J comme…jargon

Nous, publicitaires, avons souvent été représenté·e·s dans la pop culture comme des personnages plutôt snobs, s’exprimant avec un vocabulaire aux anglicismes foisonnants. Et vous pensez bien que ces clichés ne sortent pas de nulle part. Si certaines des idées préconçues qui nous collent à la peau ne sont plus forcément d’actualité (comme la coke, les queues de cheval, et les budgets décents), il est vrai que la question du langage reste un élément qui nous différencie du commun des mortels.

Vous êtes au téléphone? Nous on est “en call”. Vous cherchez des solutions? On “brainstorm”. Faire un devis? My bad! Ici on “cost”, Madame!

Parfaitement bilingues français/bullshit, nous sommes passés maîtres dans l’art de faire passer des choses basiques pour des concepts abstraits. Mais dans un milieu aussi hétéroclite que la pub, mélangeant tant les génies d’écoles de commerce que les artistes les plus perché·e·s, il nous fallait trouver un terrain d’entente: le langage.

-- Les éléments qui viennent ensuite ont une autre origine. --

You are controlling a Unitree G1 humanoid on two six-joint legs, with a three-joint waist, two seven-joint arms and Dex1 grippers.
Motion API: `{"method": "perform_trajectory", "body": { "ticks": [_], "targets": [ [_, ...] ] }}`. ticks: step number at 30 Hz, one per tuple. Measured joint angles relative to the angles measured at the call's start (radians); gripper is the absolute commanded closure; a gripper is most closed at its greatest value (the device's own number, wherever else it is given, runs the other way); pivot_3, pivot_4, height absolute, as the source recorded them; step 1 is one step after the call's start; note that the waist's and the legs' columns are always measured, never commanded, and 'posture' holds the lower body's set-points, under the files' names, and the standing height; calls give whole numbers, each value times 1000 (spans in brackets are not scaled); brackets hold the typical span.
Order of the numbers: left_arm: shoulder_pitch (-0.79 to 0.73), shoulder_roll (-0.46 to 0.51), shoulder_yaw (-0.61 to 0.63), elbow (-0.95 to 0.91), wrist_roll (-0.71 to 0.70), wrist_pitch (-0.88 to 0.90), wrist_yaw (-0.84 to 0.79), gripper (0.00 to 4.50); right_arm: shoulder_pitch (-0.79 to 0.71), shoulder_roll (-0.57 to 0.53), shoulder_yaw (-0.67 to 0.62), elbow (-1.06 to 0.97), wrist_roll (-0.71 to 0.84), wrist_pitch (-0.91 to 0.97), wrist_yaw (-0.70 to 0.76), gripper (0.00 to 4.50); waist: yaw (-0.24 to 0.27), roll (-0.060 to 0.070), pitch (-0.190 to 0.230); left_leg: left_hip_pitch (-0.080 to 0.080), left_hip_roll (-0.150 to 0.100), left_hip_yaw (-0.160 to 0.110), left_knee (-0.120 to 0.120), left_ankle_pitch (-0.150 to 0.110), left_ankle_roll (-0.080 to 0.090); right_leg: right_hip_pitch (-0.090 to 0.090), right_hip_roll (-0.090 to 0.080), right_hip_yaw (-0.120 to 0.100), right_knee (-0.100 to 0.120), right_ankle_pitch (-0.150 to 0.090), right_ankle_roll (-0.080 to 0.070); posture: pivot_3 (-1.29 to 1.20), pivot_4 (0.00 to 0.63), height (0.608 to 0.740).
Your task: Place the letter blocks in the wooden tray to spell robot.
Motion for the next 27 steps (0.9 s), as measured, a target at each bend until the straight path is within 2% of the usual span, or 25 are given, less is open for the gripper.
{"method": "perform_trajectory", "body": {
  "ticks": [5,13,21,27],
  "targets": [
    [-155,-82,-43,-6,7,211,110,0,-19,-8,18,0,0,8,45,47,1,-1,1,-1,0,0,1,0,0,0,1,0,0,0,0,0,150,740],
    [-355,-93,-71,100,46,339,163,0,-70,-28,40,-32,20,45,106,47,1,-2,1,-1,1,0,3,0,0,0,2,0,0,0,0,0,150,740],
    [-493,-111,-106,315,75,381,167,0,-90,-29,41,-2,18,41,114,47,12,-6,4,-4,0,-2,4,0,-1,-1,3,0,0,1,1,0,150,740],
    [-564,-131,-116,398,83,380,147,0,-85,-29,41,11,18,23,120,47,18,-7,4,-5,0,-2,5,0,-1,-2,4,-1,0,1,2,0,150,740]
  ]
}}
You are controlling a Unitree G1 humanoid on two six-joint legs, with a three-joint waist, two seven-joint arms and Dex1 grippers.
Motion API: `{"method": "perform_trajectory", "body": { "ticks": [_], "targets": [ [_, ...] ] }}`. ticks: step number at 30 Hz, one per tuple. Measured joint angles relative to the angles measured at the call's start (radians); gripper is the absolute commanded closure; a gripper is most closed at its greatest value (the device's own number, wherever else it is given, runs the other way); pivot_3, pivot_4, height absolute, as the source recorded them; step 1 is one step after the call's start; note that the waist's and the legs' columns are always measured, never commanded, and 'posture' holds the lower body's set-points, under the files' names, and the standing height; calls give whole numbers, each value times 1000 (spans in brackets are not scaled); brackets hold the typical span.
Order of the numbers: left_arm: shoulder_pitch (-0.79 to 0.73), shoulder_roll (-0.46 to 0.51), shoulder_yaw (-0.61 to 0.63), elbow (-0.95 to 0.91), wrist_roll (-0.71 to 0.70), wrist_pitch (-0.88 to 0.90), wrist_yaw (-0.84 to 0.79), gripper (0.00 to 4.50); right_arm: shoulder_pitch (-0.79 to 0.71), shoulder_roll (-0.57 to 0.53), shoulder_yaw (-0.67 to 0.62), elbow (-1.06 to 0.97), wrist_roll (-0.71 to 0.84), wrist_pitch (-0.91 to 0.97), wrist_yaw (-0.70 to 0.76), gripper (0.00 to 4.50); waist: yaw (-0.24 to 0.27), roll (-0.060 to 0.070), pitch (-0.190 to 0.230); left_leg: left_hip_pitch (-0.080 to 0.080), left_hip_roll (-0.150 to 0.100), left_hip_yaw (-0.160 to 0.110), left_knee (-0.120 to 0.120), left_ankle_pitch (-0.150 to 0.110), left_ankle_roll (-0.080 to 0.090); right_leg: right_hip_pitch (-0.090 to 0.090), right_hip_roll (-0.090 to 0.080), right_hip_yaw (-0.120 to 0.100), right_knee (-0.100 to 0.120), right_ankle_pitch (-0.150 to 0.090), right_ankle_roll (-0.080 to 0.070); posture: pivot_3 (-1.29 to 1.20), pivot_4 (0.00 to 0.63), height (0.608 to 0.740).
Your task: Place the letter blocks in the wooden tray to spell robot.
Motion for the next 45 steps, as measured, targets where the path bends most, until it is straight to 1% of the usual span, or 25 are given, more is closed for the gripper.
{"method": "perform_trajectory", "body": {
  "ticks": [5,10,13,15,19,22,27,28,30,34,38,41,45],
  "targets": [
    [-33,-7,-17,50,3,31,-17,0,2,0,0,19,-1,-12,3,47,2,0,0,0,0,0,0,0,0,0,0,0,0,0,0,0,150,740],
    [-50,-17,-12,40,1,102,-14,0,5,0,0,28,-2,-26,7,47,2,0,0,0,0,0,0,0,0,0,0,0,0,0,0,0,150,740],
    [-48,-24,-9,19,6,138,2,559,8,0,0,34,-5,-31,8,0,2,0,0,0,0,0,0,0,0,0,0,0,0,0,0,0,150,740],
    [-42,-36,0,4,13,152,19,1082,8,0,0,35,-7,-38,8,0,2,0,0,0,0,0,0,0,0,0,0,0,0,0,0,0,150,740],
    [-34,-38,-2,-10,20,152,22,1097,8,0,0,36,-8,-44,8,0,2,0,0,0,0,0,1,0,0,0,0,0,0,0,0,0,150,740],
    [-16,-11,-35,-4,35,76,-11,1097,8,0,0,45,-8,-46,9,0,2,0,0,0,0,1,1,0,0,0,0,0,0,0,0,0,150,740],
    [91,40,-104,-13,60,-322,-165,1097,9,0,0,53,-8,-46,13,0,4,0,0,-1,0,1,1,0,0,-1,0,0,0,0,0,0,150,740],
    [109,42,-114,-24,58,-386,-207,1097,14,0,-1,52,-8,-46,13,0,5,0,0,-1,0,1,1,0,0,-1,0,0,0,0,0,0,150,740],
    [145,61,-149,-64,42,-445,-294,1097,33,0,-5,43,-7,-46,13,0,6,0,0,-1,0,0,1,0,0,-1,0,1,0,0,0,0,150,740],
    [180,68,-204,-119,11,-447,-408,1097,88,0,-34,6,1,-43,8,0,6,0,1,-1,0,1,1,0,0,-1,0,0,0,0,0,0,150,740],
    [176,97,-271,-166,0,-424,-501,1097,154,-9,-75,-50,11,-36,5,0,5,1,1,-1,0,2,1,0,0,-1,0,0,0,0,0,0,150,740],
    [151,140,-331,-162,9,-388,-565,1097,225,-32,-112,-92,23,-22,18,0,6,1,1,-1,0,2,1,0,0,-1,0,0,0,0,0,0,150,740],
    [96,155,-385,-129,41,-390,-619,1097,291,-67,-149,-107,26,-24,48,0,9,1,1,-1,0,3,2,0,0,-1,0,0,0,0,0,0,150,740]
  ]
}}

Selon Émile Durkheim, père de la socio moderne, ce lexique commun servirait à gommer nos divergences culturelles afin de construire des normes sociales partagées. Cela nous permettrait de créer des ponts avec des gens avec qui nous n’avons strictement rien en commun (comme Michel et sa passion pour le curling sur talus) et ainsi faciliter la coopération et la coordination des activités. En bref, un coup de génie du capitalisme qui permet de faire travailler des groupes de gens qui se détestent tout en restant productifs!

blog baston jargon

Foucault (non, pas celui de Qui Veut Gagner Des Millions, l’autre) aussi a sa petite théorie sur le rôle du langage. Pour lui, plus qu’un simple outil, il joue un rôle essentiel dans la construction et l’exercice du pouvoir. Les normes linguistiques, les terminologies spécifiques et les représentations symboliques façonneraient les pensées, les comportements et les perceptions des individus et des groupes. En contrôlant le langage, les institutions et les élites influenceraient la manière dont les individus se voient, se rapportent aux autres et agissent dans le monde. Faut-il donc comprendre que “brief”, “pitch”, “branding”, “storytelling” seraient simplement un moyen de nous faire nous sentir supérieur·e·s, d’appuyer nos positions et de s’automasturber entre professionnel·le·s de la branche? Peut-être…

agence romande lifestyle

Si je n’ai personnellement aucun souci à parler «publicitaire» avec les gens du milieu, je porte en horreur celles et ceux qui en font un trait de personnalité. Je parle de ce «pote» qui, en soirée, va utiliser un max d’anglicismes et de termes techniques pour bien montrer qu’il appartient à une caste différente (souvent supérieure) de celle de son interlocuteur. Mais attention à ne pas non plus considérer la langue comme un élément figé: elle n’est qu’évolution et expérimentation. Fendez-vous donc de “budg’“, de “drip”, ou même de “quoicoubeh” si cela vous chante... Mais n’oubliez pas que rien ne sert de parler si on ne se fait pas comprendre et que vous n’aurez pas l’air plus intelligent en utilisant des mots que personne ne capte.